奮起を促す記念日、過去を振り返り、自分に思いをきたす記念日、苦さを噛みしめた記念日など、など。そんな記念日にまつわるエピソードです。
※月刊『相撲』平成31年4月号から連載中の「大相撲が大好きになる 話の玉手箱」を一部編集。毎週金曜日に公開します。

悔しさを肥やしに

人間はつらさや、苦さを体験して成長する。平成28(2016)年秋場所は、日本中が喝采を叫んだ場所だった。それまで日の当たらない場所にいることが多かった大関豪栄道(現武隈親方)が、それも30歳の大台になって、突然、目が覚めたような相撲で全勝優勝したのだ。
 
この快挙を、何とも言えない顔で見つめていたのが東の支度部屋のすぐそばに開荷を広げていた稀勢の里(現二所ノ関親方)だった。毎場所、優勝や、綱取りを期待されながら、この場所も10勝5敗と平凡な成績に終わり、ついに横綱、大関陣でただ1人、優勝経験のない力士になってしまったのだ。この日はさしずめ、屈辱を噛み締めた記念日だった。
 
4場所前の初場所、大関琴奨菊(現秀ノ山親方)が日本人力士としては10年ぶりに、これまた初めての優勝をしたとき、9勝6敗と惨敗に終わった稀勢の里は、

「(この状況は)自分でどうか、するかしかない。言いたいことはヤマほどありますが、胸にしまって、またがんばります」
 
と言って唇をかみしめていた。このときはまだ豪栄道という戦友がいたが、今度はその豪栄道にも抜け駆けされた。いよいよ1人だ。豪栄道が優勝を決めたのは14日目。取組後、報道陣に囲まれた稀勢の里は、

「今日は(コメントは)いいですか」
 
と取材を拒否し、無言のまま引き上げる背中が取り残された男の悔しさを雄弁に語っていた。
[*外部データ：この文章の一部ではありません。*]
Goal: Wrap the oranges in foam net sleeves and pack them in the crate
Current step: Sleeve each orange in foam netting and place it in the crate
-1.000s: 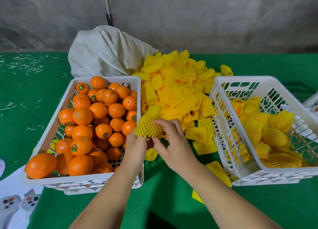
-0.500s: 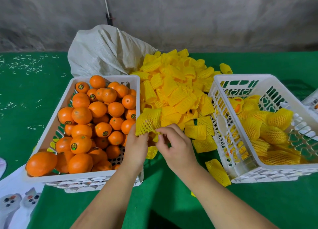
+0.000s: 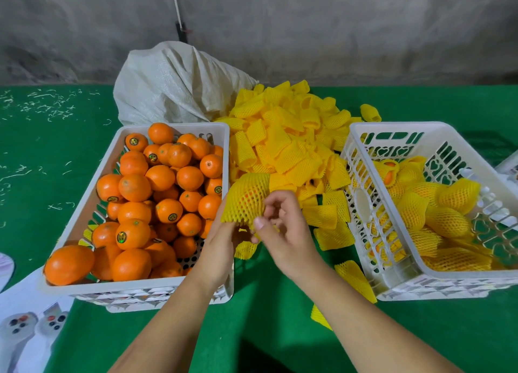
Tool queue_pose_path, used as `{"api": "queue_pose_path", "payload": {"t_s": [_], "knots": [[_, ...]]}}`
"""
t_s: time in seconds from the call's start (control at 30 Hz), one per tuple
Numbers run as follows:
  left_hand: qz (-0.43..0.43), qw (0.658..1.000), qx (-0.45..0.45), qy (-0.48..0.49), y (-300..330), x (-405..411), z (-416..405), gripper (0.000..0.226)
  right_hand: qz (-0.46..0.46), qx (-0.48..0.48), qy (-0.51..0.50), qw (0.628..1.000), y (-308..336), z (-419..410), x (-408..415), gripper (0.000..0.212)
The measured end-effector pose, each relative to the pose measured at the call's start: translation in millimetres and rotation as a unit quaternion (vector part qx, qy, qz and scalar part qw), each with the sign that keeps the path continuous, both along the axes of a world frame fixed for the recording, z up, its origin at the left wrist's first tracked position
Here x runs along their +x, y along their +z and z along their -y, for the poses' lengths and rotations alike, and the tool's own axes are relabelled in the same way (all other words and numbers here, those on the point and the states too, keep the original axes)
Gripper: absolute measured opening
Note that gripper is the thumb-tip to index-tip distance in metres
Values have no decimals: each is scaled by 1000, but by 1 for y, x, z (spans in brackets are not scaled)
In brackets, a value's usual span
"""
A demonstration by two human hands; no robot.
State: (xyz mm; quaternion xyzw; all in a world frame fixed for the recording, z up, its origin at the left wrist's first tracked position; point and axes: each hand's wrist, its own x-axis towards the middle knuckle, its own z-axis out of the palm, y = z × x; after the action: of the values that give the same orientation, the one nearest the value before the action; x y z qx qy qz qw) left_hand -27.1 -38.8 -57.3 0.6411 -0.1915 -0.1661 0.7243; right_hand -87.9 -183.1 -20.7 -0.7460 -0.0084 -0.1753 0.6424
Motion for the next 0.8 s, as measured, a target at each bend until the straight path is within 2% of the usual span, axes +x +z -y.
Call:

翌千秋楽、改めてこの15日間の戦いぶりを問われると、今度は意を決したように、

「二ケタ勝ったこと、それだけでしょうね。あとは何もいいことがない」
 
と一気に言ってのけ、大きなため息をついた。
 
この積もりに積もった思いが肥やしになって待望の賜盃を抱いたのはその2場所後の平成29年初場所。長く、数多くの試練を乗り越えての初優勝だけに、その顔は一段を輝いていた。